In 2004, interest in the system for use within the DoD was renewed, and further development was done to add a true bi-directional connection component to the FHIE system. Initially called the Data Sharing Initiative (DSI), adapters were added to the FHIE system using the Web Services XML-based protocol standard. A similar Web Services adapter was developed for the DoD to connect to their CHCS-I legacy patient record systems. In this way, both systems hosted a peer Web Services client that is accessible to the other with proper authentication, allowing bi-directional, query-based data exchanges between the disparate systems. Direct cross-Domain write capability and fully computable data storage and transfers are not supported at this time.

With the addition of the DSI components to the FHIE system, the entire project was renamed the Federal Bi-Directional Healthcare Information Exchange, or BHIE. All references to FHIE (other than historical) are generally being phased out. BHIE represents the previous Framework System as was deployed for the VA, and all additional capabilities added to support near-real-time data exchange between the Framework and participating DoD Medical Treatment Facilities (MTFs). In short: FHIE + DSI = BHIE.

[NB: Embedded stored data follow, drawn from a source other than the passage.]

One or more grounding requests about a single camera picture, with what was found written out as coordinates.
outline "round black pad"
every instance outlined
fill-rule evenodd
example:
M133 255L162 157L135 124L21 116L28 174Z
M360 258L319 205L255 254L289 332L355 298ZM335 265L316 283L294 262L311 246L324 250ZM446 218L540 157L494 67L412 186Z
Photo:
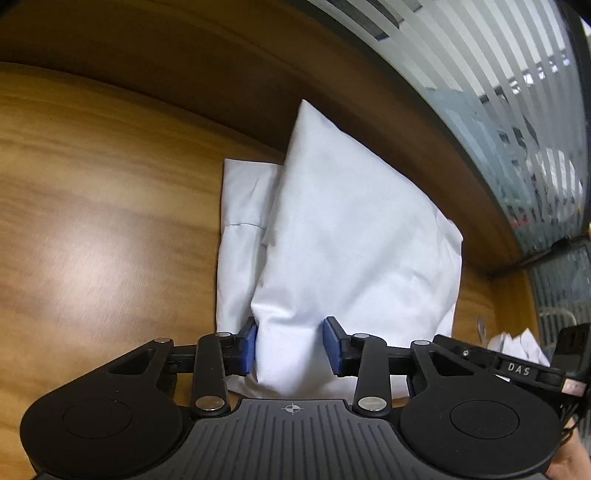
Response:
M116 400L93 398L64 413L64 427L83 439L103 439L122 432L131 423L131 409Z
M174 401L133 375L93 372L37 400L21 422L37 470L58 478L127 478L163 461L180 439Z
M547 403L488 374L429 385L402 410L400 430L427 463L475 479L544 471L561 432Z
M460 403L452 410L451 419L460 432L477 439L500 439L519 426L519 417L512 408L490 400Z

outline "wooden table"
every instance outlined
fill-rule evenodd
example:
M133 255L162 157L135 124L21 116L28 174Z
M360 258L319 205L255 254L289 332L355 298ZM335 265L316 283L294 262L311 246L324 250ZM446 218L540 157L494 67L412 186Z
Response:
M36 398L150 339L214 329L222 161L282 154L67 74L0 63L0 86L0 478L25 480L18 426ZM458 337L478 341L478 316L496 332L495 292L465 265Z

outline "folded white fabric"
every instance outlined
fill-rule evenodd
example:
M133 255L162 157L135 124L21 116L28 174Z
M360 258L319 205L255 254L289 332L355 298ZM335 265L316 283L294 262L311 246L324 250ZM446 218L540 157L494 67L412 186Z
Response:
M550 366L550 362L544 355L544 352L535 341L530 329L525 329L521 335L514 338L509 333L503 332L493 337L488 343L489 350L511 355L522 360L527 360L535 364Z
M323 319L335 316L347 333L378 335L392 346L450 335L462 236L415 185L307 102L267 224L278 171L226 162L217 329L236 332L251 295L259 326L255 376L229 388L351 401L356 379L332 375ZM244 217L230 216L235 206ZM245 220L255 210L255 220ZM229 228L245 223L258 230L243 236ZM407 394L404 377L392 377L392 393Z

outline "human hand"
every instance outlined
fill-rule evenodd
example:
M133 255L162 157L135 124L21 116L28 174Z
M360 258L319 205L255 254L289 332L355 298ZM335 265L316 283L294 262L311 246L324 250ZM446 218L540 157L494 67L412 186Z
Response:
M574 425L573 420L567 427ZM591 460L581 443L579 431L574 430L568 442L558 449L546 472L551 480L589 480L591 479Z

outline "blue gripper pad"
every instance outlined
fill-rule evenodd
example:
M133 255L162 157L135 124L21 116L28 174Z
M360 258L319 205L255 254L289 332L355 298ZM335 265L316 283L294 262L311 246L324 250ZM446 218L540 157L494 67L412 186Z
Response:
M242 354L242 371L244 375L252 372L255 363L255 340L258 326L254 319L252 321L249 319L249 323L251 325L249 325L250 328L244 335L244 352Z
M322 343L324 344L324 350L326 355L329 357L330 367L335 375L341 375L343 373L343 358L340 349L340 338L331 325L328 317L324 319L322 323Z

The current BHIE Project participants are exclusively the DoD and the VA, though any number of additional domains will probably be added over time with proper development of adapters and policies. This project has the support of the VA Under-Secretary for Health, and the Acting Assistant Secretary of Defense/Health Affairs of DoD. There is also congressional interest in a successful outcome to this work.

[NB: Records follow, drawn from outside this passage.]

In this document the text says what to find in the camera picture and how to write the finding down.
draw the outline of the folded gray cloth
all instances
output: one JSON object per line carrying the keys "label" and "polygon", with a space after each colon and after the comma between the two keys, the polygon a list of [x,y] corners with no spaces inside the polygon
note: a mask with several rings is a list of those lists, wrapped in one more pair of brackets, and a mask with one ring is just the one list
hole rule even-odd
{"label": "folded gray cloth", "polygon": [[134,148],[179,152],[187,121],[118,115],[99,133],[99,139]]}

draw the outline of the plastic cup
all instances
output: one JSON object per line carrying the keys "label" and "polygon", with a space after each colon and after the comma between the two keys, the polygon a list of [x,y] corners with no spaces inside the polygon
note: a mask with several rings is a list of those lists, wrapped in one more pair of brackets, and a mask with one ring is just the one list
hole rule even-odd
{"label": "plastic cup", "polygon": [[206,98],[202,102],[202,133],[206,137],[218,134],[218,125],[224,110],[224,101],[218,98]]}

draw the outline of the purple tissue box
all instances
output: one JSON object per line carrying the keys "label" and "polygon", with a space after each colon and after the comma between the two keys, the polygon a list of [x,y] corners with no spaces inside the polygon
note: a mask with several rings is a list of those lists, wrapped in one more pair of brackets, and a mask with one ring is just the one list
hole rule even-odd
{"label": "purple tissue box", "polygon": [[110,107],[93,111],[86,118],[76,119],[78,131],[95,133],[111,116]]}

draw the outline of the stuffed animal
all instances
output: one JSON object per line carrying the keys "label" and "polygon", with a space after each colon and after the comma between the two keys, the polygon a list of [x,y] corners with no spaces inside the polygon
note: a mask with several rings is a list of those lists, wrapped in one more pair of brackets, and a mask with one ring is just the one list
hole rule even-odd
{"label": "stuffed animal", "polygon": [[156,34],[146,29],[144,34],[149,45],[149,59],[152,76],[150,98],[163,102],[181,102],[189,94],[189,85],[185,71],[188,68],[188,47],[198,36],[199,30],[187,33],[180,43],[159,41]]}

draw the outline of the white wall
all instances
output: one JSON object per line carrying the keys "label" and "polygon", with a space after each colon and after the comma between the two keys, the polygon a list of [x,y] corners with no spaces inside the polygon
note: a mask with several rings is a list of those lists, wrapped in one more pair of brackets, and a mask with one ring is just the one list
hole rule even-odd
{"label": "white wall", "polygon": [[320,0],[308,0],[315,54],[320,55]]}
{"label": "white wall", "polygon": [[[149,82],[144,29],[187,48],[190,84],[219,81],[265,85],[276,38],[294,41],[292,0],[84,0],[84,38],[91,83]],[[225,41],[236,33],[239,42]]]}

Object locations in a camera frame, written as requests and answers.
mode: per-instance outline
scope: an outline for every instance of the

Since 2Q-FY05, the DoD is supporting the development of a separate DoD BHIE Domain, including dedicated hardware and infrastructure to support this new system within the DISA network. The details of the DoD system are still in development, as are the details of the expected interoperability with the existing VA BHIE system.

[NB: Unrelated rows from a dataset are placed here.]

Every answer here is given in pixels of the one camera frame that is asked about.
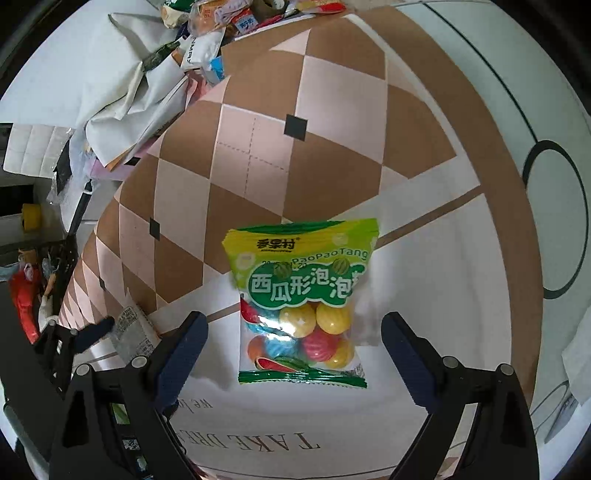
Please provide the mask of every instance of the brown diamond tile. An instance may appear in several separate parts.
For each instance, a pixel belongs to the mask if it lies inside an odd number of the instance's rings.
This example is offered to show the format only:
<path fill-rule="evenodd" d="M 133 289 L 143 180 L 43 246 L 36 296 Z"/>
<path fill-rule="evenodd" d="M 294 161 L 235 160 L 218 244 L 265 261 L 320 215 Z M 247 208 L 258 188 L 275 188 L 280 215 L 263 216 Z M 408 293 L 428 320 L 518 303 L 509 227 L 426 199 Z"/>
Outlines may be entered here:
<path fill-rule="evenodd" d="M 205 230 L 205 263 L 220 273 L 230 271 L 230 263 L 222 246 L 228 230 L 276 223 L 281 223 L 280 215 L 212 184 Z"/>
<path fill-rule="evenodd" d="M 306 54 L 385 78 L 385 55 L 359 27 L 344 18 L 310 30 Z"/>
<path fill-rule="evenodd" d="M 94 317 L 93 323 L 99 323 L 103 319 L 103 314 L 99 312 L 99 309 L 95 307 L 95 304 L 90 302 L 90 307 L 92 308 L 92 315 Z"/>
<path fill-rule="evenodd" d="M 84 250 L 82 251 L 82 261 L 97 277 L 100 277 L 99 258 L 96 254 L 96 235 L 94 232 L 90 234 Z"/>
<path fill-rule="evenodd" d="M 283 216 L 328 220 L 376 196 L 381 173 L 379 163 L 308 133 L 293 146 Z"/>
<path fill-rule="evenodd" d="M 295 115 L 304 57 L 271 50 L 228 80 L 224 103 L 285 120 Z"/>
<path fill-rule="evenodd" d="M 78 282 L 78 286 L 84 290 L 84 293 L 88 295 L 88 289 L 86 288 L 86 279 L 84 278 L 84 269 L 82 267 L 82 262 L 79 261 L 76 264 L 76 268 L 74 269 L 73 277 Z"/>
<path fill-rule="evenodd" d="M 146 315 L 156 311 L 156 293 L 154 290 L 142 282 L 125 265 L 123 265 L 123 282 L 125 284 L 125 291 L 127 292 L 127 289 L 129 289 L 131 298 L 134 299 L 134 302 Z"/>
<path fill-rule="evenodd" d="M 113 317 L 115 320 L 123 311 L 121 304 L 115 299 L 110 292 L 105 290 L 105 306 L 107 308 L 107 315 Z"/>
<path fill-rule="evenodd" d="M 160 158 L 209 178 L 221 104 L 200 100 L 164 134 Z"/>
<path fill-rule="evenodd" d="M 121 187 L 121 205 L 126 206 L 146 222 L 154 216 L 154 189 L 157 173 L 158 158 L 153 155 L 144 155 Z"/>
<path fill-rule="evenodd" d="M 96 236 L 117 256 L 119 252 L 119 202 L 112 199 L 96 226 Z"/>
<path fill-rule="evenodd" d="M 156 293 L 170 303 L 202 285 L 203 262 L 160 235 L 154 254 L 154 280 Z"/>
<path fill-rule="evenodd" d="M 383 165 L 410 179 L 455 155 L 429 107 L 406 90 L 389 85 Z"/>

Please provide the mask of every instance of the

Additional data types were added to the system during the 2005-2006 operational periods, including the provision of Discharge Summaries from selected DoD MTFs, and the inclusion of Pre-Post deployment form data availability.

In March 2006, the usage of BHIE across the country was outlined before the House Committee on Veterans Affairs.

In 2007 the DoD's AHLTA interface was connected to BHIE to allow AHLTA clinicians to see VA data and VA clinicians to see DoD data stored within the CDR. Additionally in 2007 the Theater Medical Data Store (TMDS) was connected to BHIE to allow VA and DoD clinicians to access medical records from combat theaters.

In the 2007–2009 years, a parallel “two-pass” system for exchanging imaging metadata was added to the scope of BHIE. A special-purpose server, the BHIE Imaging Adapter (BIA) was added to the other BHIE systems. This BIA server takes the first pass of an Image Study query, obtains metadata about the images for a specific patient from the BHIE system, then presents a list of available images to the end-user, who can then select the images of interest from the list. The BIA then has variable functions as an intelligent proxy for retrieving and delivering the selected images. As of 2011, other additional functions related to images are being added to both the BIA and BHIE systems.

From 2008 through 2011, the central focus of BHIE was to upgrade the system hardware and migrate all of the production functions onto the new hardware. The upgrades began in the spring of 2009, when the initial sets of hardware were delivered and development began to create a set of identical-hardware environments on which the BHIE systems' migration could occur. The migration to the new production BHIE location in Philadelphia, Pennsylvania, was accomplished in January 2011, and enhancements to all of the systems continue as an ongoing process.

The Austin "Legacy" BHIE system remained in production operation until 2011, when the replacement BHIE hardware installed in Philadelphia, Pennsylvania, assumed all of those functions. The Austin systems went dark and were retired from service in April 2011.